WHAT YOU HAVE TO DO = For the data below, give again exactly the lines from the one containing "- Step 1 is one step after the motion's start" through the one containing "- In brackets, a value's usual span", both ends included, and no others.

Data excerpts
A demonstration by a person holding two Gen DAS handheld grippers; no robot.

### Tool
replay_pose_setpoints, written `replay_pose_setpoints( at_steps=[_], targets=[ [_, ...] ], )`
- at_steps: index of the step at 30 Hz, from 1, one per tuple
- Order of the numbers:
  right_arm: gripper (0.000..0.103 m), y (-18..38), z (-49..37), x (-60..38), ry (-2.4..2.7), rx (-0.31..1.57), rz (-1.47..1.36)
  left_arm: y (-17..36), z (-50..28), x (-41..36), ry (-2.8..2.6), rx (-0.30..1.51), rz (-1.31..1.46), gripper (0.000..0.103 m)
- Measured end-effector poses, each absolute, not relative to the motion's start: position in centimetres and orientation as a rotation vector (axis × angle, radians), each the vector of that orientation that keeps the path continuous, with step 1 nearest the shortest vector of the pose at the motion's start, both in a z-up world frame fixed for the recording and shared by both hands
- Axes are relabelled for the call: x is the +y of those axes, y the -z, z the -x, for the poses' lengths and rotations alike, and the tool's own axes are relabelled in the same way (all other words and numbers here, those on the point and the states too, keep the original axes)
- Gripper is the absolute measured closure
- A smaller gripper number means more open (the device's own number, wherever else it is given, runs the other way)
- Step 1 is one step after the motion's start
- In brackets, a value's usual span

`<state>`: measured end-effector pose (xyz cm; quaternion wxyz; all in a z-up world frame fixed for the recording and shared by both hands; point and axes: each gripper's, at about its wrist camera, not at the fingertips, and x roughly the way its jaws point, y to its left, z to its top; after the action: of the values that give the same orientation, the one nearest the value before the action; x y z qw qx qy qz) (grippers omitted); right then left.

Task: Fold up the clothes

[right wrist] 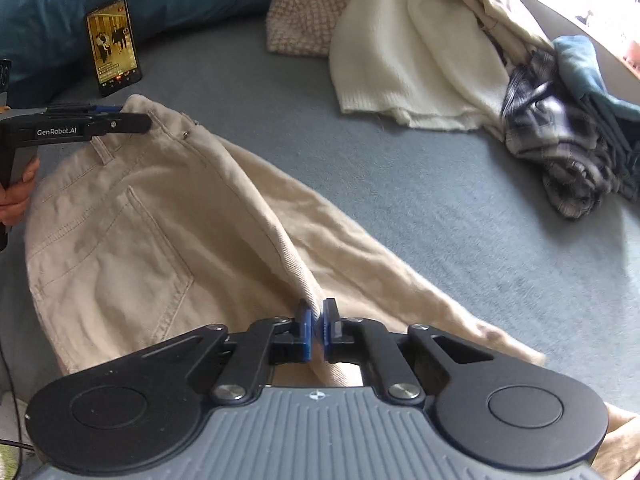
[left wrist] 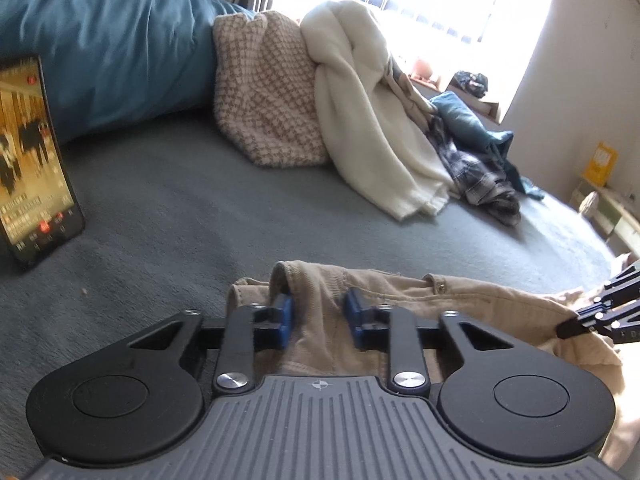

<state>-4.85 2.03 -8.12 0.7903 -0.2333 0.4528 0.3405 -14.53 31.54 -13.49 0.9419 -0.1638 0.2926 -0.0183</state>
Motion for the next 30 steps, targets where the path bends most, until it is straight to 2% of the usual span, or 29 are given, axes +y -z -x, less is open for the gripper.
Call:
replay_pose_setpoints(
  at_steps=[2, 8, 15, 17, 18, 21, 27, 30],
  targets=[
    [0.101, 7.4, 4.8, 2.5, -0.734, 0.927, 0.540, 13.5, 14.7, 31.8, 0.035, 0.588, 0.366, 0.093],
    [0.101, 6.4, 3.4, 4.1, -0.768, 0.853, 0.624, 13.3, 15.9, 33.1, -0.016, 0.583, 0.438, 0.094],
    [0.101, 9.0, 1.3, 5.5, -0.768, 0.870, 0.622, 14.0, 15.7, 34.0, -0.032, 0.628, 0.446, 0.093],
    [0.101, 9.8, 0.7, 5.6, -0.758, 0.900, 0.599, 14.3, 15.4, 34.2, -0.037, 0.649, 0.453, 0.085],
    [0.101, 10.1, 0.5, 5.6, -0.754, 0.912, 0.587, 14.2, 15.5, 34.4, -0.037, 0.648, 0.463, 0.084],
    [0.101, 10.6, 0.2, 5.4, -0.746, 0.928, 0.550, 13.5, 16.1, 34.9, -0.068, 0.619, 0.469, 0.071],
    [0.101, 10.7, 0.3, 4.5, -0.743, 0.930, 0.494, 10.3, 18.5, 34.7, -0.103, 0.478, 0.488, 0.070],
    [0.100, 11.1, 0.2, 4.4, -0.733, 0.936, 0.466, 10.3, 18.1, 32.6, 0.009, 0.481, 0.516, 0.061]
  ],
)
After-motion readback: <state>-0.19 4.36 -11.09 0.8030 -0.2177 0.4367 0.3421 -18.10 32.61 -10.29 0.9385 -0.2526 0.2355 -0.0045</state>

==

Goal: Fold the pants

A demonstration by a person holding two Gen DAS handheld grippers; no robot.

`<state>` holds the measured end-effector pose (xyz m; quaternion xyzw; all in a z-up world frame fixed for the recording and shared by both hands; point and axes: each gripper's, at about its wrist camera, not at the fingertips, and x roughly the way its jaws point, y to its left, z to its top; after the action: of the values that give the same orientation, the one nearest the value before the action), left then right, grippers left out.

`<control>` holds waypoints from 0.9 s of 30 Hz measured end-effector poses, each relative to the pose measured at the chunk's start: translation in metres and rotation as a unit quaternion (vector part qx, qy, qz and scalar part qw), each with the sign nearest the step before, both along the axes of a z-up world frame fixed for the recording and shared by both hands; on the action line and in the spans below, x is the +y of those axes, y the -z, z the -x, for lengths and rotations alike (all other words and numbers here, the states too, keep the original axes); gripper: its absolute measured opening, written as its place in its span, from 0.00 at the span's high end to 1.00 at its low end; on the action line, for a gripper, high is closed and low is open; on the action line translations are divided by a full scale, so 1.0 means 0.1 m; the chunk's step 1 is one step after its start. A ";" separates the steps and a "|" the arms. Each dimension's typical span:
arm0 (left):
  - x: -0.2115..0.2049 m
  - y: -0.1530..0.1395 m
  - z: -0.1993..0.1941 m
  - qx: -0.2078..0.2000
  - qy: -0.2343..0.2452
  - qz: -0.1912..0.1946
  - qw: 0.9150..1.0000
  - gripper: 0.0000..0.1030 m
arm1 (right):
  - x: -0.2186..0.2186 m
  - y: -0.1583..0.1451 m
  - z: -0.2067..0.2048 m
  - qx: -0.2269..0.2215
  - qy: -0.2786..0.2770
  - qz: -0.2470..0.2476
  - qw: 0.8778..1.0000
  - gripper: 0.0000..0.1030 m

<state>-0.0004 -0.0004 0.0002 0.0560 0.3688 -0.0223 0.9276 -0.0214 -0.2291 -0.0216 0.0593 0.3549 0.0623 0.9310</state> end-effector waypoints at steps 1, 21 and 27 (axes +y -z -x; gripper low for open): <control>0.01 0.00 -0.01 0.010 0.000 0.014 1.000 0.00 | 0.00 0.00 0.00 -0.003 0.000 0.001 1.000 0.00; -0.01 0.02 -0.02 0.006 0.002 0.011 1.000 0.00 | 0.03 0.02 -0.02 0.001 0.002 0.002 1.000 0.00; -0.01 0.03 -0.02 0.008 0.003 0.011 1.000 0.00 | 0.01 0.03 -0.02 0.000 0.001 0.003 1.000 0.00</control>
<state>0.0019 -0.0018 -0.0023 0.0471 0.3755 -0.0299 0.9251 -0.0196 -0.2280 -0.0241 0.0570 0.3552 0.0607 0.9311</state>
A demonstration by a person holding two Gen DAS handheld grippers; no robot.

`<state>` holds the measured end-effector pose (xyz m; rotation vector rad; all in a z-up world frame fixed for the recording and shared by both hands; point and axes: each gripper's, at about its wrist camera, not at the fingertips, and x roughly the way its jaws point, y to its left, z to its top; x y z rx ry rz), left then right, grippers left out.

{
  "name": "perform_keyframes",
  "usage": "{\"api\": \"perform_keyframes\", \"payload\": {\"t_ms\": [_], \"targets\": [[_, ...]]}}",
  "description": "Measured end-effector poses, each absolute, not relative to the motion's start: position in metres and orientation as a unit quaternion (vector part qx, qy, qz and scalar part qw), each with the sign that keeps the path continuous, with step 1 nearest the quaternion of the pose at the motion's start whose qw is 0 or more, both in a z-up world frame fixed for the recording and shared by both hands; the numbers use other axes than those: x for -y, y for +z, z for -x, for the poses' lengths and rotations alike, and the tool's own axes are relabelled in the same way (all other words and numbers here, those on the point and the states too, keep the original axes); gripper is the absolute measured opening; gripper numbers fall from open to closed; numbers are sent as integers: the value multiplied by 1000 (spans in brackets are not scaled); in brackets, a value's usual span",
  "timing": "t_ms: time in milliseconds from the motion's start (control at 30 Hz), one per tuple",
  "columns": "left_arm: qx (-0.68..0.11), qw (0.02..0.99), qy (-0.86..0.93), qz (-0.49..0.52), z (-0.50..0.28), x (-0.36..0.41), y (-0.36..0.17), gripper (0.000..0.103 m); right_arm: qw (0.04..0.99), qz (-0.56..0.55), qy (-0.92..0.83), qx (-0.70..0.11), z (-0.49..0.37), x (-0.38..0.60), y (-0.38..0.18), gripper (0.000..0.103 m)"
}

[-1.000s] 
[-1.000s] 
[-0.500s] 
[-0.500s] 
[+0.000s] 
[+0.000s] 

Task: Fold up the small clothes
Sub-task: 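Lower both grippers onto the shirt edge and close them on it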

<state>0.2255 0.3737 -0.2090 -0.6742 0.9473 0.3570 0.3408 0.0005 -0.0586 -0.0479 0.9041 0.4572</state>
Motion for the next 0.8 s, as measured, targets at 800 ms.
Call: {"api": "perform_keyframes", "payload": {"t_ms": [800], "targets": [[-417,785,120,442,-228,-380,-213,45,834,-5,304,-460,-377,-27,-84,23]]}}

FINISHED TASK =
- Step 1 is one step after the motion's start
- In brackets, a value's usual span

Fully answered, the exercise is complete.